Eine zweite Besonderheit von Müsleringen ist die Lage am Weserufer. Seit alter Zeit diente der Fluß als wichtiger Handelsweg für Güter aus nah und fern und führte zu Siedlungskonzentrationen, wie sie anhand der Grubenhäuser sehr deutlich dokumentiert sind. Beidseits des Flusses verliefen wichtige Fernwege in Nord-Süd-Richtung. Somit könnte für Müsleringen auch eine Funktion als zentrale Tausch- und Handelsstation infrage kommen, nicht nur für Rinder, sondern für Güter aller Art. Auf die häufige Anwesenheit zahlreicher Menschen am Ort deutet ja die relativ große Menge an Abfall-(?)Keramik im Suchschnitt.

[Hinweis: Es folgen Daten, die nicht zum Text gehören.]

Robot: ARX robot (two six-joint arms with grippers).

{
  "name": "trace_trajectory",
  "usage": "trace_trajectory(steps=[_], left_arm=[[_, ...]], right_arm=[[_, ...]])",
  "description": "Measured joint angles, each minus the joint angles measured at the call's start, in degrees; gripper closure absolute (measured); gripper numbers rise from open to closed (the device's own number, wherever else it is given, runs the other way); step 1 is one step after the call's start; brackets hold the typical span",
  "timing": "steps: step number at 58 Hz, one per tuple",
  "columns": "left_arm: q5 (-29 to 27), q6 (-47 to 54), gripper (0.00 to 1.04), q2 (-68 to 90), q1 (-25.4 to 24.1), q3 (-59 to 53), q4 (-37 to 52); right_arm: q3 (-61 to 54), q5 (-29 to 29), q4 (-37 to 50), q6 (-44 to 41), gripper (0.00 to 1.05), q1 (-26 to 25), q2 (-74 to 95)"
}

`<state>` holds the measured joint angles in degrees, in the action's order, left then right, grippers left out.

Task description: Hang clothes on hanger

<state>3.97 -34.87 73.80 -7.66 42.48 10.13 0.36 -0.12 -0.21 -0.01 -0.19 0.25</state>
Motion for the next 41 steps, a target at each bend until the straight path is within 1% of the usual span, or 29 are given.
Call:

Im Juli 2010 ist eine Prospektion mit dem Cäsium-Magnetometer geplant, sie soll vor allem die Endpunkte der Doppelgrabenanlage erfassen.

Heinz-Dieter Freese


In der Nienburger Zeitung  Die Harke vom 19.08.2009 ist zur Grabung der Artikel 5000 Jahre altes Erdwerk an Mittelweser entdeckt von Heidi Reckleben-Meyer erschienen.